Where a member is receiving a market linked pension, this will be required to be rolled to another “complying pension”, which includes a market linked pension. The rollover fund will commence a new market linked pension; it will not be a continuation of the previous one. Consequently, new terms will be required to be chosen, e.g., life expectancy or up to age 100; reversionary or non-reversionary.
Where the members of the fund are in receipt of the old legacy defined benefit pensions, care must be taken to the effective wind up/rollover of such pensions. In these cases, it is recommended that the services of an Actuary are obtained as issues may arise, including:
- Restructure of a lifetime complying pension to a market linked pension.
- Restrictions on the commutation of a life expectancy pension that can lead to an amount left in an unallocated reserve within the SMSF.
- Loss of Centrelink benefits and in some cases claw back of previously received social security benefits (particularly for pre-1 January 2015 Centrelink grandfathered pensions).
Where an SMSF has legacy pensions or has an unallocated reserve, and the fund is to be wound up, it is recommended that an Actuary is engaged to assist with the wind up or rollover of these legacy defined benefit pensions.
GST
Where a fund is registered or required to be registered for GST, any asset disposal needs to be considered as to whether it is a taxable supply and consequently subject to GST. Funds being wound up with property, particularly commercial or vacant land, need to consider any GST application.
Where the property is being transferred to a member as an ‘in specie’ benefit payment and it is a taxable supply, GST will need to be considered in the same way as if it was a cash disposal.
The GST method utilised will also need to be determined: Margin Scheme; Going Concern; or full GST. Depending on which method is used specific criteria apply and may require certain provisions in any contract of sale. Advice should be obtained in this complex area of tax law.
SuperStream
Since 1 October 2021, to effect a rollover to or from an SMSF, the SuperStream system must be used. Consequently, where member benefits will be transferred to another complying superannuation fund as part of the wind up of the SMSF, the fund must have a rollover enabled SuperStream electronic service address (ESA).
However, certain scenarios involving a rollover to or from an SMSF will not be required to be transacted via SuperStream. The listed exceptions include an in-specie rollover of a member’s superannuation benefits to or from an SMSF.

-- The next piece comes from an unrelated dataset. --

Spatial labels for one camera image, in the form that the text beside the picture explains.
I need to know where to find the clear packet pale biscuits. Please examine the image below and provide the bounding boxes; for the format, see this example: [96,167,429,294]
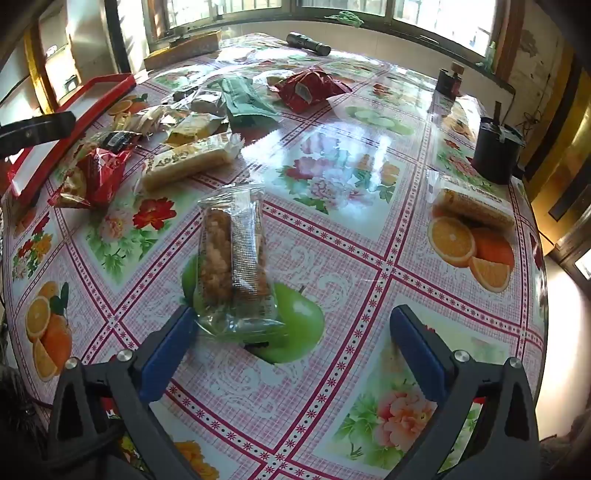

However, it’s important to note that generally a rollover of a member’s superannuation benefits that is affected by a transfer of assets (in-specie transfer) will include a cash component. Whilst the portion of the member’s benefits that are transferred via an in-specie rollover can be implemented outside of SuperStream, the cash portion of the member’s benefits transferred would need to be transacted via SuperStream.
Corporate trustee
When winding up an SMSF with a corporate trustee the future of the corporate trustee must be decided. It’s not uncommon for an SMSF to be wound up with the corporate trustee not being dealt with. Only upon receipt of the next ASIC annual return fee is the future of the company considered.
In summary
There are many considerations when winding up an SMSF. What’s important for a successful wind up is the planning and communication – planning the wind up and who is responsible for what, communicating to everyone involved what their duties and time frames are, and educating the trustees as to the process so they understand what is involved.